Pero ni esos grupos traficados por el aparato corporativo ni los escasos ciudadanos independientes que acudieron al Zócalo fueron suficientes para llenarlo ni para acallar los gritos de muera el mal gobierno que tampoco la televisión pudo extirpar de las pistas de audio de las grabaciones. Ese grito, por cierto, tan hermano del que pronunció el cura Hidalgo hace 203 años, se repitió en diversas plazas del país.


El contraste inevitable fue la fiesta cívica organizada por los maestros en lucha en su campamento del Monumento a la Revolución, reunión de ciudadanos libres que conmemoraron, con bailables y música oaxaqueña, el inicio de una gesta del vulgo –prole, se les dice ahora–, por el vulgo y para el vulgo.

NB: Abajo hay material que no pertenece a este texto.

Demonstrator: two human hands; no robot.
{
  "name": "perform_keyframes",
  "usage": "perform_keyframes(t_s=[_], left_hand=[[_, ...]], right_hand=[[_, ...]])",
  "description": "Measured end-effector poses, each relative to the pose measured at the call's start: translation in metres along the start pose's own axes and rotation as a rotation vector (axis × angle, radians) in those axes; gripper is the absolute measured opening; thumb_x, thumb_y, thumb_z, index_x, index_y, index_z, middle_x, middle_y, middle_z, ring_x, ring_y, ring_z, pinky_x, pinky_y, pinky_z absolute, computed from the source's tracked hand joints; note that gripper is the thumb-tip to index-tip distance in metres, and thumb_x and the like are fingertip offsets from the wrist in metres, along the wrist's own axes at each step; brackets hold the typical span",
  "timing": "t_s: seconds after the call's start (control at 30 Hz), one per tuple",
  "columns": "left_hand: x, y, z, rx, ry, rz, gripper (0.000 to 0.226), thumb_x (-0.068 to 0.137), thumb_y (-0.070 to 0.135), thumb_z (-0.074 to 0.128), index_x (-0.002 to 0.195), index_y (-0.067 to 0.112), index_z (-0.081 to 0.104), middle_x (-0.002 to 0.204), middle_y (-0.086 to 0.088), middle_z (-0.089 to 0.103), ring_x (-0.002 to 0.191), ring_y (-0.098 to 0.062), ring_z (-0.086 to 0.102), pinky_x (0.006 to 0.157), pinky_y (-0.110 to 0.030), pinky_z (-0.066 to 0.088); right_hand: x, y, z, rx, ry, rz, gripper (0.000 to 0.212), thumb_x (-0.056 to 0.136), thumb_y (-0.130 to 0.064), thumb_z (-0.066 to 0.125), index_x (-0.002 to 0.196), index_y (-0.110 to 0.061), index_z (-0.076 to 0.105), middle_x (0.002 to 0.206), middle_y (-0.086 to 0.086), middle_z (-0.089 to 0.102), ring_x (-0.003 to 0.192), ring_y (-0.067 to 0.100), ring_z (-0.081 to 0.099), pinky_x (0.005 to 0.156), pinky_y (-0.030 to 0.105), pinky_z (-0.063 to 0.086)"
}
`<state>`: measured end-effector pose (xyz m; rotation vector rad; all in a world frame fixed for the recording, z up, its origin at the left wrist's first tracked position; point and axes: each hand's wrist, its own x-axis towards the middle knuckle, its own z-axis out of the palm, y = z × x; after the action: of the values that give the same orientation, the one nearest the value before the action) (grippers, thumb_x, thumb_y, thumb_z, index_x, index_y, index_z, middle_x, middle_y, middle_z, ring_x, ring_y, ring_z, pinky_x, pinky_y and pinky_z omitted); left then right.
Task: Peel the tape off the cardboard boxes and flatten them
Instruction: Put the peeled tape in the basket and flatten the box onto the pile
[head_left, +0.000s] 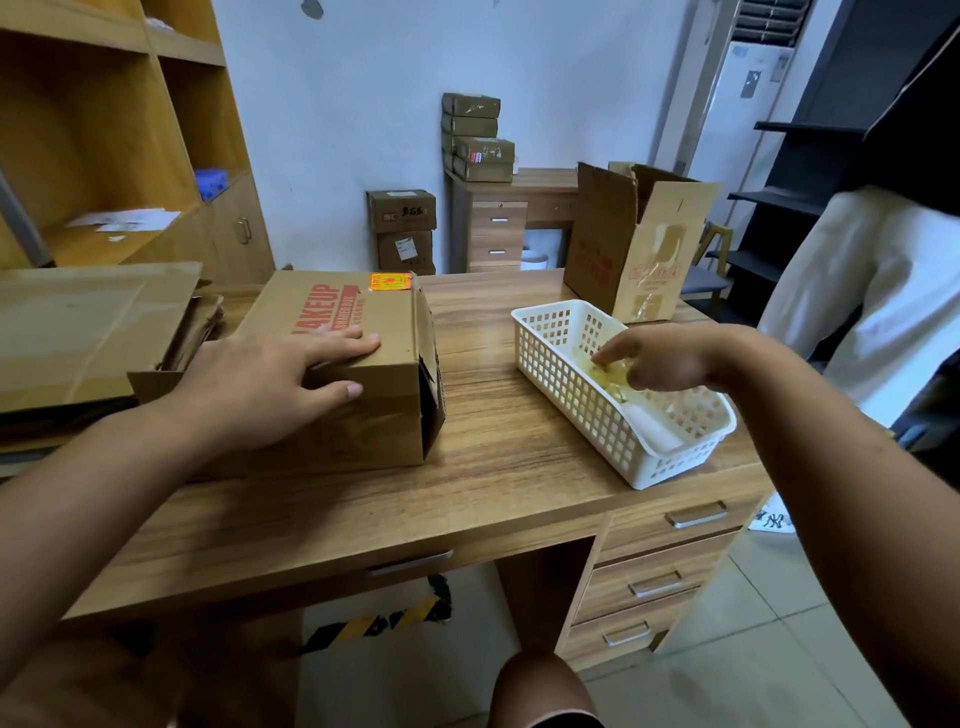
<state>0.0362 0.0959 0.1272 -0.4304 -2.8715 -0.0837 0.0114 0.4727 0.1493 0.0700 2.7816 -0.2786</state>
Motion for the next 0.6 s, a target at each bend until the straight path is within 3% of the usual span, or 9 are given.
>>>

En su empeño por defender su usurpación de un festejo eminentemente popular, el poder público y sus ideólogos han tratado de desvirtuar los orígenes de la ceremonia (véase los recientes artículos de Pedro Salmerón al respecto, por ejemplo), muy a tono con esa campañita presidencial que, a últimas fechas, nos quiere vender a un Lázaro Cárdenas privatizador y casi casi formado en Harvard. Pero eso tampoco ha servido de nada: paulatinamente, la fiesta ha regresado a sus legítimos propietarios: la prole, la banda, los nacos, la raza. Lo que se hace en el Zócalo año tras año es un esfuerzo inútil, costoso y tonto por mantener un símbolo de esplendor presidencial que ha desaparecido y que no volverá.



Qué bueno. Pensándolo bien, desde antes de que los neoliberales tomaran el poder por asalto ya resultaba ofensivo un festejo dividido entre los perfumados que asistían a la recepción oficial en Palacio y la chusma de abajo a la que se regalaba un espectáculo de fuegos artificiales y de confeti. No es buena cosa conmemorar el inicio de la Independencia con una práctica que escenifica y representa una estratificación más bien virreinal de la sociedad.